In the listing below, find each line holding "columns" and copy it.

============

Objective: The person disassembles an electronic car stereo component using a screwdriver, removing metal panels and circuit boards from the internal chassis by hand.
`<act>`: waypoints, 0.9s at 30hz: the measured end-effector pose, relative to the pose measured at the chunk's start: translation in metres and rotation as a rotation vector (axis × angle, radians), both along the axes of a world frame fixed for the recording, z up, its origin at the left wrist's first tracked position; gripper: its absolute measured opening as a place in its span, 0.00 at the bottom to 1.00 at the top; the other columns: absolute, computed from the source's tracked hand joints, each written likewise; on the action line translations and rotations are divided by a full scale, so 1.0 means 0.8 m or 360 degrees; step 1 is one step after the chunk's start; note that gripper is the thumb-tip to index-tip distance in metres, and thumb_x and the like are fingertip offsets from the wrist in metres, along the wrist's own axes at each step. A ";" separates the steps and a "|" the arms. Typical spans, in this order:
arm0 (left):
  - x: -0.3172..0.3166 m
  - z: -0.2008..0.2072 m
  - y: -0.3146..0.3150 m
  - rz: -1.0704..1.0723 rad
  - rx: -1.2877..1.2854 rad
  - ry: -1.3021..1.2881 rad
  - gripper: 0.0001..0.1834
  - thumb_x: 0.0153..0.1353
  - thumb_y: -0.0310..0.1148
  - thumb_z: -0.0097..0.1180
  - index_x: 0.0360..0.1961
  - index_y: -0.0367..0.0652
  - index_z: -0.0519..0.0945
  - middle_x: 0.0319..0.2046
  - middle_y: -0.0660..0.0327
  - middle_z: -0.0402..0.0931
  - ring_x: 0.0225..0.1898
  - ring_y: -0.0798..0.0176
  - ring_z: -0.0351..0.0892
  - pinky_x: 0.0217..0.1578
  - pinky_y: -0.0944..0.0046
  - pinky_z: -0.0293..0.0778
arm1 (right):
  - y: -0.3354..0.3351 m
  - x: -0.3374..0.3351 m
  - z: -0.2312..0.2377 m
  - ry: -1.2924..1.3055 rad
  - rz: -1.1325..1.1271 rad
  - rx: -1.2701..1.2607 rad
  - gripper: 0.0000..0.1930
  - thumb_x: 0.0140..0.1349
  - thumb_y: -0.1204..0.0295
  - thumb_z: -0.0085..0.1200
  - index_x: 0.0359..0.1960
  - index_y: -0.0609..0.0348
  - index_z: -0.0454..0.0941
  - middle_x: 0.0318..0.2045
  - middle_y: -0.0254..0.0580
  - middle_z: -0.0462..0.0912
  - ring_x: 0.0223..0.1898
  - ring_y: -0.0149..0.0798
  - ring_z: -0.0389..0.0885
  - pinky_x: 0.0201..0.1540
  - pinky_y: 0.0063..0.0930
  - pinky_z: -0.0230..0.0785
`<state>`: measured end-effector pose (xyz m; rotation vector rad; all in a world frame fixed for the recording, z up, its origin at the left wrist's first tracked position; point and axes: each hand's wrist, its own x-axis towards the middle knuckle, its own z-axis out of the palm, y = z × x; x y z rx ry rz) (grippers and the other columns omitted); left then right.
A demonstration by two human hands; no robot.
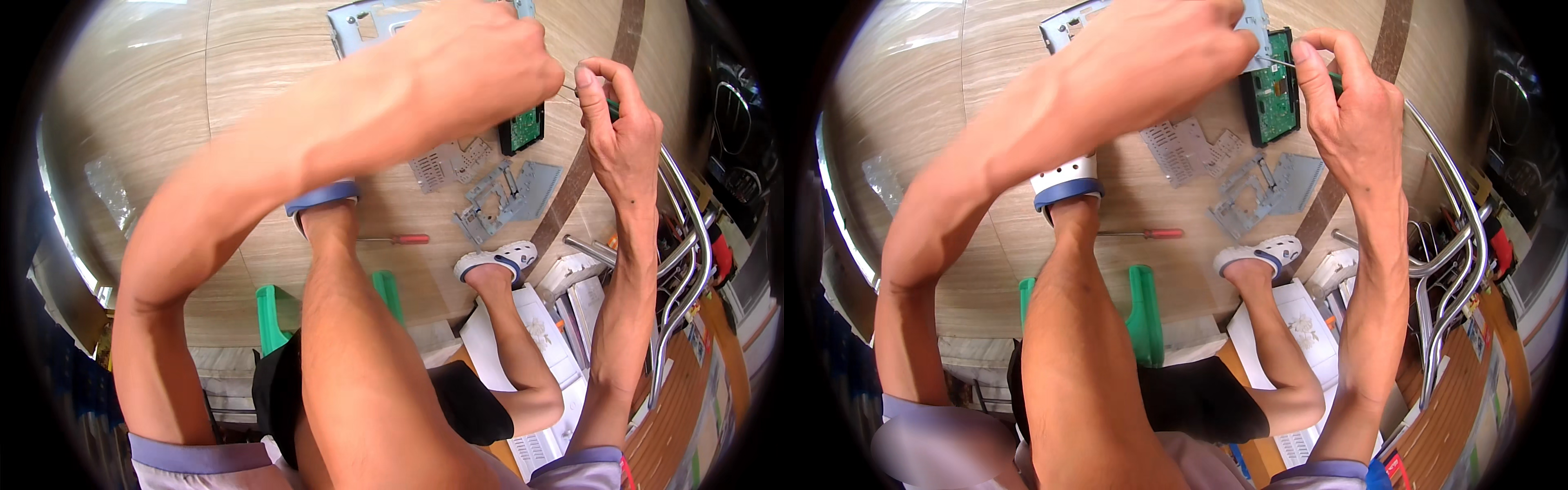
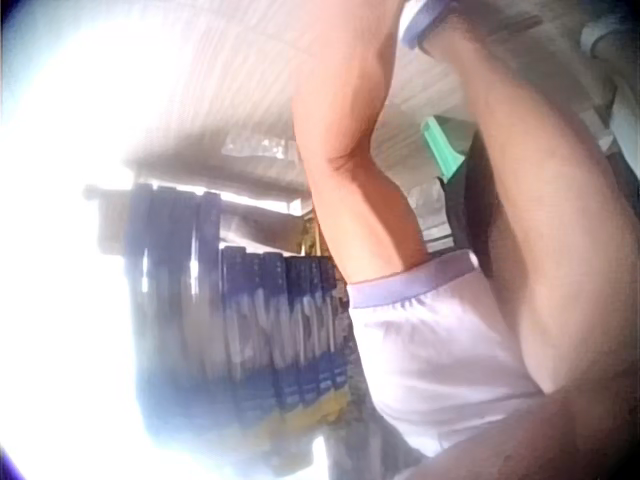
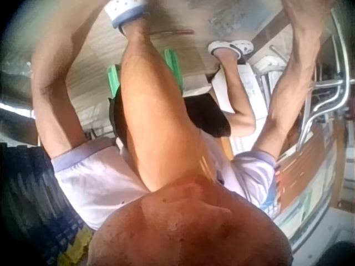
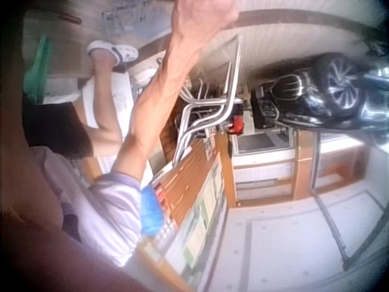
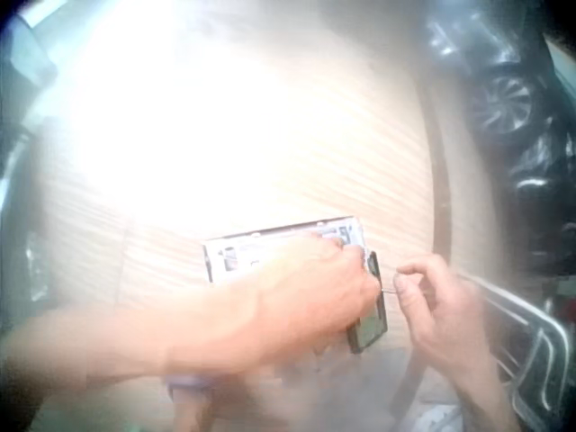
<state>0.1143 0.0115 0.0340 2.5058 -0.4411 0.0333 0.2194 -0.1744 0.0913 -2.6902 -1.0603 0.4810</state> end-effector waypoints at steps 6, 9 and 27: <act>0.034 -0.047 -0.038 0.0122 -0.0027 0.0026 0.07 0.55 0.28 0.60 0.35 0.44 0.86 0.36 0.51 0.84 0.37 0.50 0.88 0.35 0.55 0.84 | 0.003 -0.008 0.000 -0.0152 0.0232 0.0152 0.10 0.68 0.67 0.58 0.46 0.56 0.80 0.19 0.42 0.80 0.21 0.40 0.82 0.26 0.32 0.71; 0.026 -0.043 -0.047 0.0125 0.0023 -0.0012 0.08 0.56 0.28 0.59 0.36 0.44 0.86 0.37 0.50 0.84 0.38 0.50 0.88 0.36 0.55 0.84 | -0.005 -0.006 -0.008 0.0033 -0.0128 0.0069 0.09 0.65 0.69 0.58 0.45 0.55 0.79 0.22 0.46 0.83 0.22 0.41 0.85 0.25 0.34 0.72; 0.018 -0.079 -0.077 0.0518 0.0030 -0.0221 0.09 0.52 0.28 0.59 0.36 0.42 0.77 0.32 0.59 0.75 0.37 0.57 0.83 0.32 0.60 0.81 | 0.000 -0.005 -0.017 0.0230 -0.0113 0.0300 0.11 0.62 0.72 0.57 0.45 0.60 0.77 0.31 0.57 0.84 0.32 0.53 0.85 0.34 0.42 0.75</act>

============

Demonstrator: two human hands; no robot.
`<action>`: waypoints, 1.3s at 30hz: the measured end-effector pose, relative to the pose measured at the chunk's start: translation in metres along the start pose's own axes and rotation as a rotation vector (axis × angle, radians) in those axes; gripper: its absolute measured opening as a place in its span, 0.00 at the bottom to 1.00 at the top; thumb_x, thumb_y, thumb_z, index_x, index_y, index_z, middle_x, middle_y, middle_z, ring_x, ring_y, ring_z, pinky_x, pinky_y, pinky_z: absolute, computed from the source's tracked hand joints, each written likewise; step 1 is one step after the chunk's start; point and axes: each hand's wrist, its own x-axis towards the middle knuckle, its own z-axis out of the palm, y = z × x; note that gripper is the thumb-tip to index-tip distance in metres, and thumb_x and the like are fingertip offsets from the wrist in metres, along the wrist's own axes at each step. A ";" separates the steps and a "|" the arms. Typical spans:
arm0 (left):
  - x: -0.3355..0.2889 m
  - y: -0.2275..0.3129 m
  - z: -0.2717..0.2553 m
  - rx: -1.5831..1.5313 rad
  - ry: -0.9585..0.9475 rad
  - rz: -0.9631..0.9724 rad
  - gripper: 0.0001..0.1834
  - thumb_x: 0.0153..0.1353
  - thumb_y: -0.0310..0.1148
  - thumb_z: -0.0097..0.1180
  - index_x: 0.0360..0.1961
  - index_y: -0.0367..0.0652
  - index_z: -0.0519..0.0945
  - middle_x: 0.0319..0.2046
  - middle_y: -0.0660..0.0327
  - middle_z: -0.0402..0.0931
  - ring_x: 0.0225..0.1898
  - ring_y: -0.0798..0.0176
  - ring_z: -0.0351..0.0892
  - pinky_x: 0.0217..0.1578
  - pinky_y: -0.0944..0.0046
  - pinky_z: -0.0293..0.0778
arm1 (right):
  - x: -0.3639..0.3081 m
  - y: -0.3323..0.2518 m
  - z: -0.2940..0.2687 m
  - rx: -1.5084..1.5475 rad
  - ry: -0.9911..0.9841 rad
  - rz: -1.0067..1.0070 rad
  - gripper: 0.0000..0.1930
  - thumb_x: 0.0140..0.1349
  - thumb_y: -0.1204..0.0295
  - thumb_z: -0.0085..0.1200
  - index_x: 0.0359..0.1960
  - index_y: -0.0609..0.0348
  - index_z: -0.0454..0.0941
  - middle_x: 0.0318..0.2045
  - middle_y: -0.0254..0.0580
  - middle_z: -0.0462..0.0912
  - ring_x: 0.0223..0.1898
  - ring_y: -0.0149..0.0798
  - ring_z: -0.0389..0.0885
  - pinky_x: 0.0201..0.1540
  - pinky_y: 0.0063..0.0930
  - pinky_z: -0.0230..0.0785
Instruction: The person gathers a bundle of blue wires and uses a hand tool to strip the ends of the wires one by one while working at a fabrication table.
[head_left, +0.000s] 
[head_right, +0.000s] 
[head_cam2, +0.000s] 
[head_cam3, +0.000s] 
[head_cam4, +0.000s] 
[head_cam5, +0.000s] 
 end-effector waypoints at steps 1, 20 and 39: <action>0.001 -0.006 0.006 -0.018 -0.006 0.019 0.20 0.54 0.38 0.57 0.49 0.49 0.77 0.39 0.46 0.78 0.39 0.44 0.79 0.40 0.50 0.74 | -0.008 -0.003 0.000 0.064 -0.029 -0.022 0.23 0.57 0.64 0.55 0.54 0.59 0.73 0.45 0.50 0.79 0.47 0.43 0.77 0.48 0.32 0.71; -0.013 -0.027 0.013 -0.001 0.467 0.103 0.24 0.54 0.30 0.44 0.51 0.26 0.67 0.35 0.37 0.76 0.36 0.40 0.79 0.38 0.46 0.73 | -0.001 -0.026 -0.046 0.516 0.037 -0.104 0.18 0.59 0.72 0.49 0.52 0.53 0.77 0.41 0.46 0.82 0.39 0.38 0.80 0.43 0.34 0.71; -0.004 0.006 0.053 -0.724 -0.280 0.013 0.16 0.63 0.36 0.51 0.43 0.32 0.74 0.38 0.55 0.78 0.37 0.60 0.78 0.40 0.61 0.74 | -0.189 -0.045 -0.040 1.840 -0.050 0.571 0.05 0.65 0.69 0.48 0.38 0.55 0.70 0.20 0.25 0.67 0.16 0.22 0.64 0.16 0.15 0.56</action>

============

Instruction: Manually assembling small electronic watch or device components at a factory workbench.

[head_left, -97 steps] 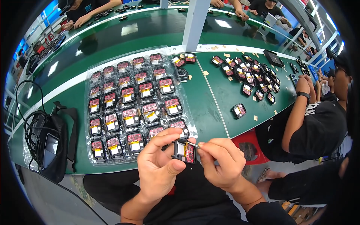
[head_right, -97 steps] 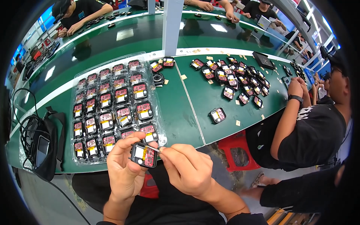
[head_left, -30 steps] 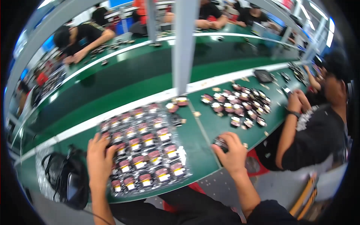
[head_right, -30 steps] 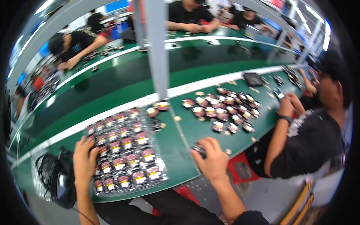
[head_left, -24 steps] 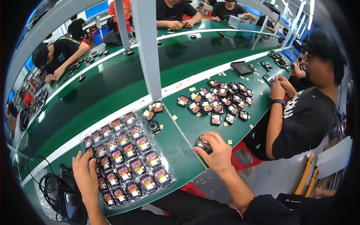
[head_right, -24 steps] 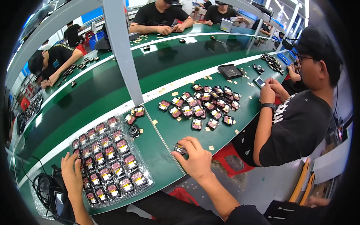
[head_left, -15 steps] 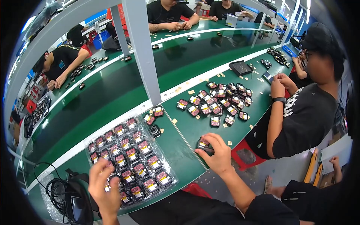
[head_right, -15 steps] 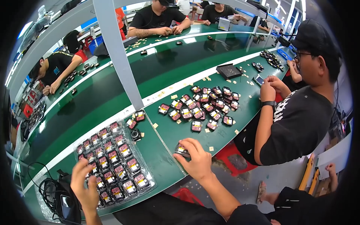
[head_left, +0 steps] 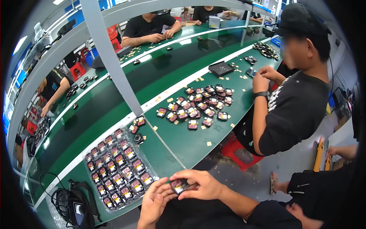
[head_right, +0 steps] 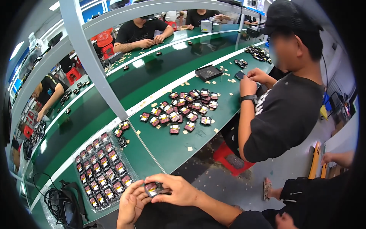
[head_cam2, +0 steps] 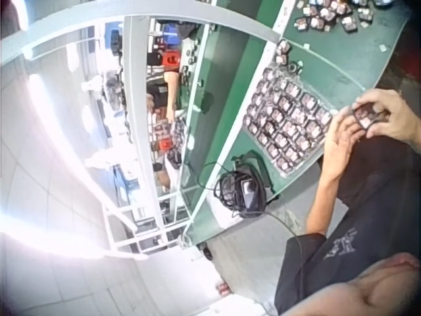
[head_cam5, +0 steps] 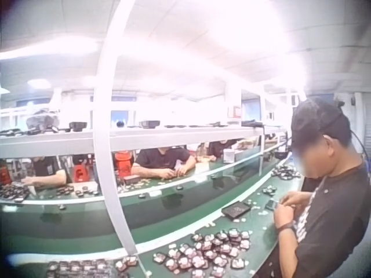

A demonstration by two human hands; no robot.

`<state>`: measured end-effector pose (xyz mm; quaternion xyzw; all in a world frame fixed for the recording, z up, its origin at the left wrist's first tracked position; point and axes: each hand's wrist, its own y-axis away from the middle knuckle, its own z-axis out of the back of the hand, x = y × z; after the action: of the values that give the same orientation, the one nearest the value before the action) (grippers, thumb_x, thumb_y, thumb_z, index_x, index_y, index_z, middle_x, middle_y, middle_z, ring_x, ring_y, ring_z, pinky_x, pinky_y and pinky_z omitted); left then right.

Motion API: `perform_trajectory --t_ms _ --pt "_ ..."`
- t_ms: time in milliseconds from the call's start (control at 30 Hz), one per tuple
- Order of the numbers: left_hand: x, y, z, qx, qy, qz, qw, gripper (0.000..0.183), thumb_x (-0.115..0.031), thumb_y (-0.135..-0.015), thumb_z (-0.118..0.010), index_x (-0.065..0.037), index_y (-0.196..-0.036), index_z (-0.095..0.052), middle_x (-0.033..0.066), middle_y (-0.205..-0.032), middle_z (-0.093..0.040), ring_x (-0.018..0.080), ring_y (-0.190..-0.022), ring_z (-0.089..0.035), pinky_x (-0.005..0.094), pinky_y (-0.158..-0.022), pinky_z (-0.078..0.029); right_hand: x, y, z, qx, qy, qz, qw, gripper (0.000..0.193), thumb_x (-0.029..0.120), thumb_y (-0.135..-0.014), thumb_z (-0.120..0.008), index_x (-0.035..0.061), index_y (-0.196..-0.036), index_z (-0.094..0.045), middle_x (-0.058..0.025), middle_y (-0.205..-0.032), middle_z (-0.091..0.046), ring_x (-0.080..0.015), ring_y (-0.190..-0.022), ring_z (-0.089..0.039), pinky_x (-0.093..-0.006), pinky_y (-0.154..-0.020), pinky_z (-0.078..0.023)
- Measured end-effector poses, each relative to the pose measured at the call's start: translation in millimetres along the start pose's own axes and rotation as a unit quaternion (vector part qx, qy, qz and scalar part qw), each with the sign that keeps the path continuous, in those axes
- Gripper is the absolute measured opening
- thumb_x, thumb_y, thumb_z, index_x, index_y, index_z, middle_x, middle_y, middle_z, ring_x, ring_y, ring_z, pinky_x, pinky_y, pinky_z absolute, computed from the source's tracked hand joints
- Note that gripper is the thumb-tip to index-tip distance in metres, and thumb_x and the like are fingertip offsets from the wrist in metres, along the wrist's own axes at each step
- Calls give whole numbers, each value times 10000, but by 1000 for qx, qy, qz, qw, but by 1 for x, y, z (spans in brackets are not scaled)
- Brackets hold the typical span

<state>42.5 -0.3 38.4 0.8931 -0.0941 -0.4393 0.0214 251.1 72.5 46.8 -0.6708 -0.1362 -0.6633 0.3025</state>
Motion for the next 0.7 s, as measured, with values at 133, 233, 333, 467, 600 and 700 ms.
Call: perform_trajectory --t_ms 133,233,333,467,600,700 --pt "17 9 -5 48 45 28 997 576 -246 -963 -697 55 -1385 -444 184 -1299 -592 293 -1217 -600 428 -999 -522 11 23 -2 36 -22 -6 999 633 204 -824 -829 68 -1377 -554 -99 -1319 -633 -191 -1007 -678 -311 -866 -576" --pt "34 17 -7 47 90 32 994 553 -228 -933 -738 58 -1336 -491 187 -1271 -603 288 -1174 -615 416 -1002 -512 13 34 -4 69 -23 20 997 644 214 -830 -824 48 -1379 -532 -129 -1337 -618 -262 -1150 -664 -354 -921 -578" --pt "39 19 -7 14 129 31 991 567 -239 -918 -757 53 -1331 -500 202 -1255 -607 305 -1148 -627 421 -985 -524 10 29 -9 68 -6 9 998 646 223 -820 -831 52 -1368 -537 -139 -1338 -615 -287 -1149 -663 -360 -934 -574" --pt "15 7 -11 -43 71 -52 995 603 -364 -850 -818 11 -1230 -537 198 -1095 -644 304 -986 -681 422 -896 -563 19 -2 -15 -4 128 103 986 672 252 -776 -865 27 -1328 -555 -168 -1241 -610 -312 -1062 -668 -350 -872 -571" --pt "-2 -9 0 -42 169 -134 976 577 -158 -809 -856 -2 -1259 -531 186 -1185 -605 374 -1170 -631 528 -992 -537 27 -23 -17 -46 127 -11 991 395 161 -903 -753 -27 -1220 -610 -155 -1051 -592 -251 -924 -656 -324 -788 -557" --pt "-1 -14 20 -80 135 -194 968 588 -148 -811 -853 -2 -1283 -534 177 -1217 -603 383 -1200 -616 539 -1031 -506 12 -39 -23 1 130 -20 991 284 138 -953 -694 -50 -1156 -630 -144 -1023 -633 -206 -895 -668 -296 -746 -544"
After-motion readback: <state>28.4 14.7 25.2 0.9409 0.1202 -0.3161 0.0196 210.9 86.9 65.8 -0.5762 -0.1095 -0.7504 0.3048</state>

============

### Output of the task
`<act>`: waypoints, 0.9s at 30hz: the measured end-effector pose, relative to the pose measured at the chunk's start: translation in metres and rotation as a rotation vector (axis × angle, radians), both along the axes of a world frame fixed for the recording, z up, its origin at the left wrist's first tracked position; gripper: its absolute measured opening as a place in its span, 0.00 at the bottom to 1.00 at the top; the other columns: absolute, computed from the source's tracked hand joints, each written likewise; on the action line translations and rotations are divided by a full scale, so 1.0 means 0.8 m or 360 degrees; step 1 is one step after the chunk's start; note that gripper is the thumb-tip to index-tip distance in metres, and thumb_x and the like are fingertip offsets from the wrist in metres, along the wrist's own axes at each step. A ";" separates the steps and a "|" the arms. Typical spans, in this order:
`<state>`: measured end-effector pose (xyz m; rotation vector rad; all in a world frame fixed for the recording, z up, its origin at the left wrist's first tracked position; point and axes: each hand's wrist, its own x-axis towards the middle knuckle, its own z-axis out of the palm, y = z × x; x y z rx ry rz) (grippers and the other columns omitted); left then right.

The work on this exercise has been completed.